Dystrophy patients need counselling

Hyderabad: Genetic counselling is important for families who have a family history of muscular dystrophy, insisted neurologists in the city who were brainstorming on the new and effective drugs available for different types of muscle disorders.

Professor A.K. Meena, Department of Neurology at Nizam’s Institute of Medical Sciences explained, “We want families who have a history of muscle disorders to opt for genetic counselling as it is found to help. It is easy to identify with new technologies. Many neuromuscular diseases are genetic in nature and are found to run in families. It is due to mutation in the genes which can occur during childhood or later stages of life. It is also caused due to the immune system of the body attacking the healthy cells. The treatment aims to improve mobility and lengthen life.”

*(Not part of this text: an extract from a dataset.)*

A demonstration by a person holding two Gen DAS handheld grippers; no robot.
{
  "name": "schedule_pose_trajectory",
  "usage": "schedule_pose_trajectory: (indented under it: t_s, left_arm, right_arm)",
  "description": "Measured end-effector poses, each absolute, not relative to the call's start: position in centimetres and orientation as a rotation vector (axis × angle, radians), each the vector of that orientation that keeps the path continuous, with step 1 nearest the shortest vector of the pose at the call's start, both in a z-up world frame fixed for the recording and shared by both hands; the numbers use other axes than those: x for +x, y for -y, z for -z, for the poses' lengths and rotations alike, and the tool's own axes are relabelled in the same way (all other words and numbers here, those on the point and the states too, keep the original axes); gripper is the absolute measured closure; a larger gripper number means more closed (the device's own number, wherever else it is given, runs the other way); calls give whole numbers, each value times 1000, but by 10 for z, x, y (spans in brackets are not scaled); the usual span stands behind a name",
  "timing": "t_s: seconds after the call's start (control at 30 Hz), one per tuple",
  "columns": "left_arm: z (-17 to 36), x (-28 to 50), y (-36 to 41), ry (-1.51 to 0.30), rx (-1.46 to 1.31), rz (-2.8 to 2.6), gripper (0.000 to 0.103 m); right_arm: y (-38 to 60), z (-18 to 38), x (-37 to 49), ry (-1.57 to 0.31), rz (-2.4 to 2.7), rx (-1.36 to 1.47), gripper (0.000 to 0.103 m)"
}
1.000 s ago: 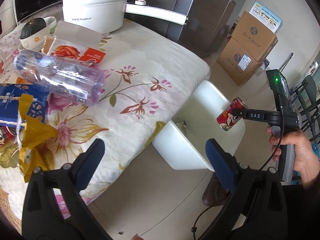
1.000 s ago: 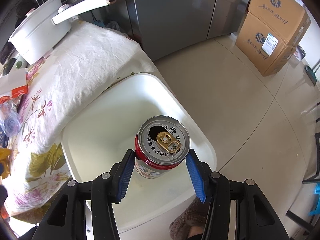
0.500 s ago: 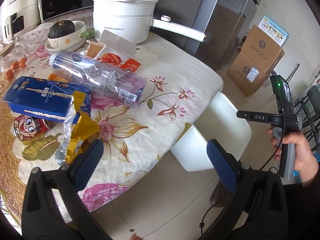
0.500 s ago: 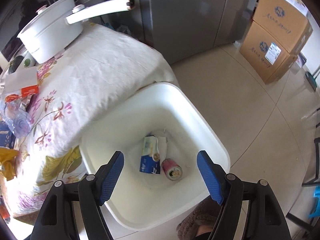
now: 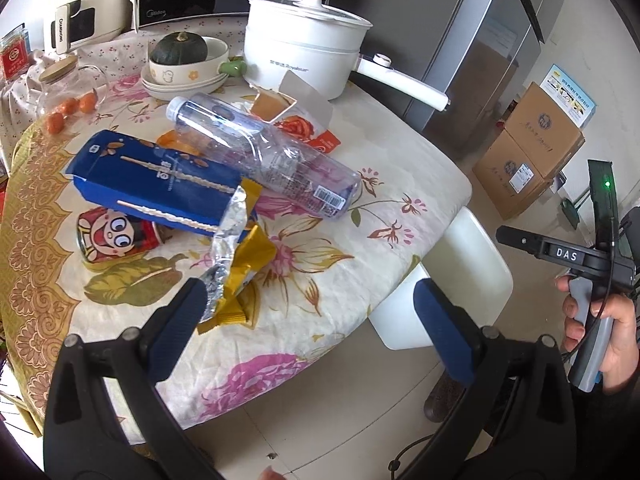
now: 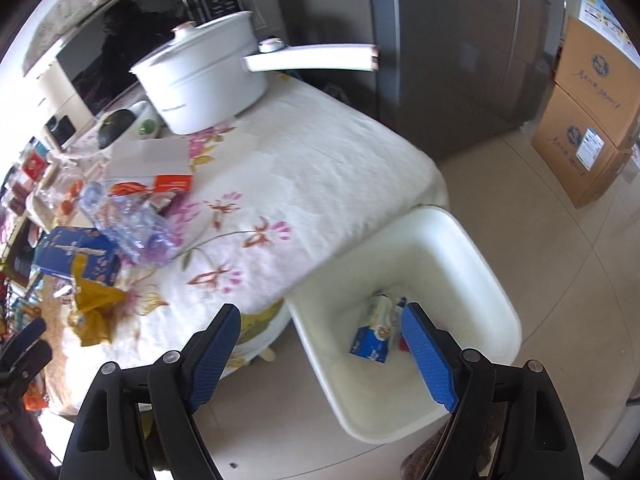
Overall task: Collect trash
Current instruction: 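Move both tools back to the table and grasp the foil wrapper with the left tool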
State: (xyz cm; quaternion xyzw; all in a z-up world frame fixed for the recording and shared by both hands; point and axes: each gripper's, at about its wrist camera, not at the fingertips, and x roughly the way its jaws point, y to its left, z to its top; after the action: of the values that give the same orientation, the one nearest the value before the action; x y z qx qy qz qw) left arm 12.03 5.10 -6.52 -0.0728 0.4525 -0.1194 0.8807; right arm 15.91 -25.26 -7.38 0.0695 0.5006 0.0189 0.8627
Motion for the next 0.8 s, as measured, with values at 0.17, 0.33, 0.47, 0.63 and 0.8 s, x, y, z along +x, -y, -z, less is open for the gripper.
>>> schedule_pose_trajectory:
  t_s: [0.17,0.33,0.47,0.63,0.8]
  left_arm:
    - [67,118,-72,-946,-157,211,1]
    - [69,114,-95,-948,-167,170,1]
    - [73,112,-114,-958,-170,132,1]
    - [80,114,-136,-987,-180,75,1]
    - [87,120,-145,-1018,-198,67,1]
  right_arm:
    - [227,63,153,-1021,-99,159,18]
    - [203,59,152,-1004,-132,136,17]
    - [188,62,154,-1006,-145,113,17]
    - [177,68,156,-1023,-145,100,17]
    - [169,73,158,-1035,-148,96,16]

Neuromuscular disorders are found to affect the arms and legs first where the movement is affected. It begins with severe pains and aches, and later progresses into wasting of the muscles. Identifying the disease with the right diagnosis is important. It has been found that even physicians are not aware of the symptoms and they have to be trained so that they will ensure that the patient meets a neurologist who will be able to identify the disease. Dr M.K. Singh, senior neurologist explained, “We find patients and families coming in too late to the tertiary care centre. Hence we are working on educating the medical fraternity too on these disorders.”

There are 30 types of muscular disorders and of these, Duchenne or Becker muscular dystrophy is very common. According to conservative estimates, the incidence of the disease in India is 29 per 1,00,000 population and of this, hardly 10 or 15 per 1,00,000 are identified.